Bangstad has also peddled some of the most tasteless and hateful merchandise imaginable. Through his Minocqua Marketplace, he has sold large numbers of handmade Trump voodoo dolls — mockingly described as featuring “swollen cankles,” prison stripes, and worse. He expanded the line to include voodoo dolls of other Republicans such as Pam Bondi and Stephen Miller (the latter complete with Joseph Goebbels imagery on the back), along with “EFF ICE” hoodies and whistles to “summon killer orcas to Mar-a-Lago.” Bangstad proudly promoted these items on the brewery’s Facebook page and even hosted a “voodoo séance” to “punish the Trump regime,” openly tying the grotesque products to both profit and political warfare.
Perhaps most un-American was his 2025 stunt threatening to “peacefully disturb, delay, or shut down” Minocqua’s Fourth of July parade after his arrest. He demanded the county settle his permit disputes and the sheriff apologize, or else volunteers would block the family event. He later bragged it was a successful “troll” that exposed “tyrannical” local government. No disruption occurred, and Kirk spent the day drinking another brewer’s beer on a boat, but the threat alone showed a man willing to ruin a community celebration over personal grudges.

Photo via Minocqua Brewing Company Facebook, 4th of July
Kirk Bangstad is the perfect embodiment of everything toxic in American politics today. He’s a coastal transplant who imported big-city grievance politics to a small town that never asked for it, then monetized outrage through a brewery and a Super PAC that appears to exist primarily to fund his lifestyle and lawsuits. He preaches empathy while cheating on his dying wife and smearing opponents over family tragedies. He rails against “dark money” while allegedly siphoning donor dollars into sham entities. He demands civility from others while yelling profanities, posting lewd images, and celebrating political violence.

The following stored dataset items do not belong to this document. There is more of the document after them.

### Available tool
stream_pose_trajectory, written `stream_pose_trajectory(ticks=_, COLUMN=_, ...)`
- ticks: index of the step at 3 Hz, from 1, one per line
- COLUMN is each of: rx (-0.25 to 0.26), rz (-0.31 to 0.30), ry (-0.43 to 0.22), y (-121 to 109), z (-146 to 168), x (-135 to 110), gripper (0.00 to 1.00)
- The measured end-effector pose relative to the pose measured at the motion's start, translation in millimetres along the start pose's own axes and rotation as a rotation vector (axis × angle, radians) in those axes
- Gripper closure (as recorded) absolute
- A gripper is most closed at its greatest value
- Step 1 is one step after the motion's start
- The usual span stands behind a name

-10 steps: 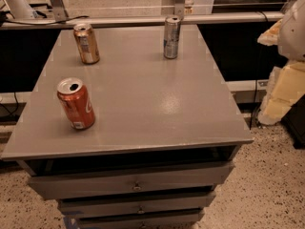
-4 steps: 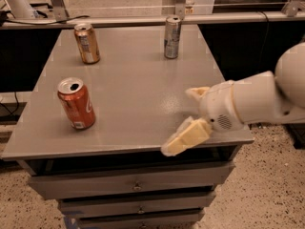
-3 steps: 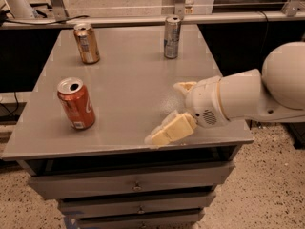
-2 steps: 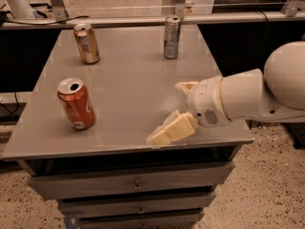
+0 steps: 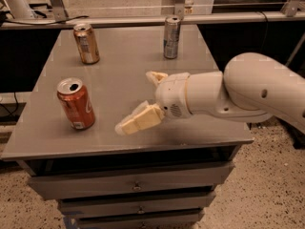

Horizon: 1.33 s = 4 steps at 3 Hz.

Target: Move coke can near redbull can

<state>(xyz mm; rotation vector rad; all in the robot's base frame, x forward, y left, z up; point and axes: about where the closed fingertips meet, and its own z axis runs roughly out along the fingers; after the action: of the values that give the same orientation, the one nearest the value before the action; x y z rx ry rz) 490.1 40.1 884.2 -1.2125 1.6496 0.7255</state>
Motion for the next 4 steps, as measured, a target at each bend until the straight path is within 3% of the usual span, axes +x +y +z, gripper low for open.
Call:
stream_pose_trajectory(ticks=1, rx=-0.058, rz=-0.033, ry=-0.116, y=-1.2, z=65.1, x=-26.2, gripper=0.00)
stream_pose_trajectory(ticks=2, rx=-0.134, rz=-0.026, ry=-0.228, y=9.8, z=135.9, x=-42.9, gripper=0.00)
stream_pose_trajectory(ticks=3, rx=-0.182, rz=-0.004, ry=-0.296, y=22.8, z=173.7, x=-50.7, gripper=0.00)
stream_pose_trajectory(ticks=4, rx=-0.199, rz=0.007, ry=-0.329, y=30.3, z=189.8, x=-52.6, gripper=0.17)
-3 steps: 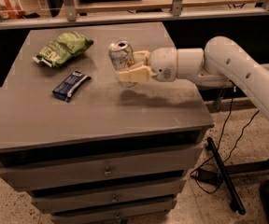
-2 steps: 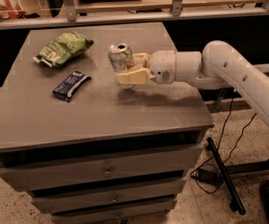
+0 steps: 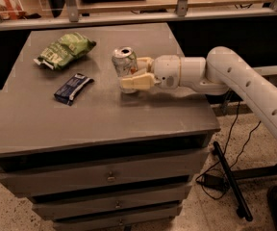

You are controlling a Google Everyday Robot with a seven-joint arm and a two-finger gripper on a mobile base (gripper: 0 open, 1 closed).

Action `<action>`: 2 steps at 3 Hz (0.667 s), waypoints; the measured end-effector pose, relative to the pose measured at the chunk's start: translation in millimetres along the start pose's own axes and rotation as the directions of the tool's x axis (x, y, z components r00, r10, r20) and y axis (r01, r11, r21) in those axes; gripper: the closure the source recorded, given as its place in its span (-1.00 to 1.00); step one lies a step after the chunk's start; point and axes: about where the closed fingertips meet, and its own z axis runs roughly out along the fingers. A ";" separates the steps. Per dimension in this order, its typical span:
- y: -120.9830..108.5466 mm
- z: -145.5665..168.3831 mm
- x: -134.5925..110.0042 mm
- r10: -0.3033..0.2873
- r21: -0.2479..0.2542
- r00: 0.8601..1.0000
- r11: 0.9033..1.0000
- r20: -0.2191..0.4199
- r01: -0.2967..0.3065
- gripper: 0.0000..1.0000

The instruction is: Place 7up can upright

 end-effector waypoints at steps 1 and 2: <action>-0.1 -3.2 5.6 -0.006 -0.003 1.000 1.000 -0.002 0.006 0.52; 0.1 -6.3 10.6 -0.004 -0.006 1.000 1.000 -0.008 0.004 0.08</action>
Offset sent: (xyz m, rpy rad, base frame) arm -0.0001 -0.0175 -0.0177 -0.0156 0.0015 -0.0012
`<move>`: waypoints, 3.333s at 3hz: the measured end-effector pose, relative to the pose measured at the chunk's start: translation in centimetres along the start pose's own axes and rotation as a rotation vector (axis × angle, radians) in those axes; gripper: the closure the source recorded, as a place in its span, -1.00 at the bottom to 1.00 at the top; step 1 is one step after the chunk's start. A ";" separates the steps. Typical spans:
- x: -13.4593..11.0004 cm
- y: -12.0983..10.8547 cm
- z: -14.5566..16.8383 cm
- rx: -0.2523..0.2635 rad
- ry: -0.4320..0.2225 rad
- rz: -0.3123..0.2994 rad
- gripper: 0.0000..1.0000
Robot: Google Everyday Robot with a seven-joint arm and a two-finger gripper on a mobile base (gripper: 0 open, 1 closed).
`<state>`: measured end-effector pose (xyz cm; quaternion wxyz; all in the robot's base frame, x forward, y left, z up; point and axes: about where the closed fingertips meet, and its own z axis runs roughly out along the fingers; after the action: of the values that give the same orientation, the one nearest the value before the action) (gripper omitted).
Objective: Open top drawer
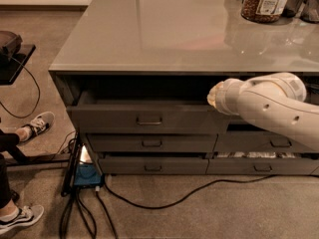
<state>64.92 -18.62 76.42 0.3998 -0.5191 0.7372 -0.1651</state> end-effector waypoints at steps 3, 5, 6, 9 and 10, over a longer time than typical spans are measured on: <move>0.1 0.0 12.1 -0.105 -0.098 -0.026 1.00; 0.4 -0.4 14.4 -0.161 -0.059 -0.061 0.61; 0.4 -0.4 14.4 -0.161 -0.059 -0.061 0.15; 0.4 -0.4 14.4 -0.162 -0.059 -0.061 -1.00; 0.4 -0.4 14.4 -0.162 -0.059 -0.061 -1.00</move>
Offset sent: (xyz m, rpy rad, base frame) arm 0.1049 -0.0062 -0.0844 0.0658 0.0890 0.1630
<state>76.09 -16.72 67.49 0.3726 -0.5768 0.7198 -0.1018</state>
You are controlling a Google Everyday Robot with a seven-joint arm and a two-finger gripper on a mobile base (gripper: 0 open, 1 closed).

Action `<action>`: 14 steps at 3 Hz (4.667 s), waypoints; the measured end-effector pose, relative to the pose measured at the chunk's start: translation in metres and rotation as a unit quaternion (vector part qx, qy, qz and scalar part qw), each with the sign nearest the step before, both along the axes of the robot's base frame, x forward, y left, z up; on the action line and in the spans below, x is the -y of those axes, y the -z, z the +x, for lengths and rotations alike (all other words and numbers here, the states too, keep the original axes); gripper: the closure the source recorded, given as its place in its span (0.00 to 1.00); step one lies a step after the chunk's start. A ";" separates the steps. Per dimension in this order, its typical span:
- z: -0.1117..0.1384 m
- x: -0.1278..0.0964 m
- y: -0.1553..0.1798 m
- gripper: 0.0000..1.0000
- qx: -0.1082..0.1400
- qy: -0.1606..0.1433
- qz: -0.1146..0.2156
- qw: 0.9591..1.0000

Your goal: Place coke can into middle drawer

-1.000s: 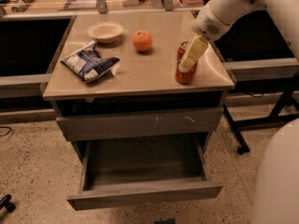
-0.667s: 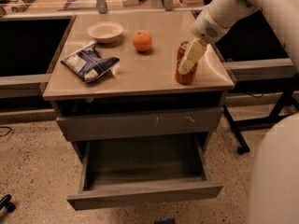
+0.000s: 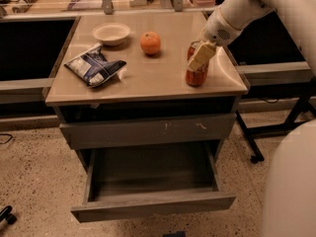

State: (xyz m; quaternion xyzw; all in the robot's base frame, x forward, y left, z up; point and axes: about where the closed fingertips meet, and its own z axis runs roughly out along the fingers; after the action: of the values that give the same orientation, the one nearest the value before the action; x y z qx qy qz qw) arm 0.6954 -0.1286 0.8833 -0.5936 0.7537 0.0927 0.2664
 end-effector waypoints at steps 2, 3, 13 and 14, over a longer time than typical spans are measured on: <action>-0.018 -0.004 -0.006 0.88 0.008 -0.009 0.010 1.000; -0.050 -0.011 -0.023 1.00 0.033 -0.029 0.029 0.999; -0.172 0.001 0.278 1.00 0.007 -0.084 0.067 0.994; -0.161 -0.002 0.322 1.00 0.014 -0.099 0.067 0.993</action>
Offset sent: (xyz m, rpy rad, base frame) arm -0.0649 0.0081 0.0253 0.0641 -0.0676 0.0529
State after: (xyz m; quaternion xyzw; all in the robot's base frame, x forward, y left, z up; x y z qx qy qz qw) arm 0.5342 -0.1264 0.5614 -0.6472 0.6796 0.1603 0.3059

Kirk’s repugnant rants are not without casualties. LibsofTikTok and other outraged X accounts have scoured the internet, hunting down anyone who liked or commented in support of his most recent pro-assassination statements, turning social-media cheerleaders into public targets. The political body bags are piling up. Candidates like Rebecca Cooke, who previously worked as a political consultant and fundraiser for Bangstad, raking in thousands from his operations, and Francesca Hong, who joined him for podcasts, donated to him, and has been described as a friend, now face a reckoning for their associations with the brewery owner. Will this latest celebration of Trump’s would-be assassin finally be the thing that forces the Wisconsin left to cut ties with this progressive crackpot once and for all?
The Northwoods deserves better than this professional troll turning Main Street into a battleground. Locals have responded with boycotts, permit fights, and disgust. If Bangstad’s pattern continues, he’ll keep the violent rhetoric turned to 11, keep suing, and keep grifting, until the well of liberal donor outrage finally runs dry.